**Activity:** Please output the full listing, character for character.

**Material provided:**

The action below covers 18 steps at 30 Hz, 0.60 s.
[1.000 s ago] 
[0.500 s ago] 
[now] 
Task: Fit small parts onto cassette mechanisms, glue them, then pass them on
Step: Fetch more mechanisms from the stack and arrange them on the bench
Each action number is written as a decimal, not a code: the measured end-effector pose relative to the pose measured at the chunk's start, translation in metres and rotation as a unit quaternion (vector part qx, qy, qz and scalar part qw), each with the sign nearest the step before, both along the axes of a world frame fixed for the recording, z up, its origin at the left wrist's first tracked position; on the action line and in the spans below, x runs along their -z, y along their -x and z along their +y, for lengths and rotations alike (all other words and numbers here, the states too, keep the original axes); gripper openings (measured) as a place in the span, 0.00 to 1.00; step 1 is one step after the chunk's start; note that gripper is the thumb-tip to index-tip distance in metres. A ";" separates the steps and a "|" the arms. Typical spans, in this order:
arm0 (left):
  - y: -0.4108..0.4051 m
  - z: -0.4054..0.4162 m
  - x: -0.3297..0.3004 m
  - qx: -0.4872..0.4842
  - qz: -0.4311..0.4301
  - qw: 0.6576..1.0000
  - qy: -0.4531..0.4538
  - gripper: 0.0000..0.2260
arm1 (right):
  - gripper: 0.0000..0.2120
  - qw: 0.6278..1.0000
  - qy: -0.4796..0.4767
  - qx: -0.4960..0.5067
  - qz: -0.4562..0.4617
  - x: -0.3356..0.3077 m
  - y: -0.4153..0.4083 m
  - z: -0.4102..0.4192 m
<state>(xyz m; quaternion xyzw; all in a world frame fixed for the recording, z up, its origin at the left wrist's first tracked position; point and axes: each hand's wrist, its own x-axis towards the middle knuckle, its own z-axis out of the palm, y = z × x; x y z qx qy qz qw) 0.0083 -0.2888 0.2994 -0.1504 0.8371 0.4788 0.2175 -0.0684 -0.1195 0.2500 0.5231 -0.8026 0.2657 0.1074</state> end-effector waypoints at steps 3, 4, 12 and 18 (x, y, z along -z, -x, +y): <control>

**Task response:**
The action below covers 18 steps at 30 Hz, 0.60 s.
[1.000 s ago] 
[0.500 s ago] 
[now] 
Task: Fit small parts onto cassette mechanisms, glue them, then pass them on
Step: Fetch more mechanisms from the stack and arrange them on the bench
Each action number is written as a decimal, not a code: the measured end-effector pose relative to the pose measured at the chunk's start, translation in metres and rotation as a unit quaternion (vector part qx, qy, qz and scalar part qw), each with the sign nearest the step before, both along the axes of a world frame fixed for the recording, z up, its origin at the left wrist's first tracked position; on the action line and in the spans below, x runs along their -z, y along their -x and z along their +y, for lengths and rotations alike (all other words and numbers here, the states too, keep the original axes); gripper openings (measured) as a place in the span, 0.00 to 1.00; step 1 is one step after the chunk's start; note that gripper is the thumb-tip to index-tip distance in metres. A ";" separates the steps and a "|" the arms. Typical spans, in this order:
arm0 (left):
  - y: -0.4108..0.4051 m
  - z: -0.4054..0.4162 m
  - x: -0.3297..0.3004 m
  - qx: -0.4872..0.4842
  - qz: -0.4311..0.4301
  - qw: 0.6576..1.0000
  - qy: -0.4531..0.4538
  - gripper: 0.0000..0.2260
arm1 (right):
  - gripper: 0.0000..0.2120
  - qw: 0.6278..1.0000
  - qy: -0.4796..0.4767
  - qx: -0.4960..0.5067
  - qz: -0.4562..0.4617
  - x: -0.3356..0.3077 m
  - y: -0.4153..0.4083 m
  - z: -0.4102..0.4192 m
<state>(xyz m; quaternion xyzw; all in a world frame fixed for the recording, z up, its origin at the left wrist's first tracked position; point and axes: each hand's wrist, its own x-axis towards the middle knuckle, its own z-axis out of the palm, y = z × x; x y z qx qy qz qw) 0.0083 -0.2888 0.2994 -0.1504 0.8371 0.4788 0.2175 -0.0684 -0.1195 0.2500 0.5231 -0.8026 0.2657 0.1074</state> end-effector waypoints at steps 3, 4, 12 and 18 (x, y, z along -z, -x, +y): <control>

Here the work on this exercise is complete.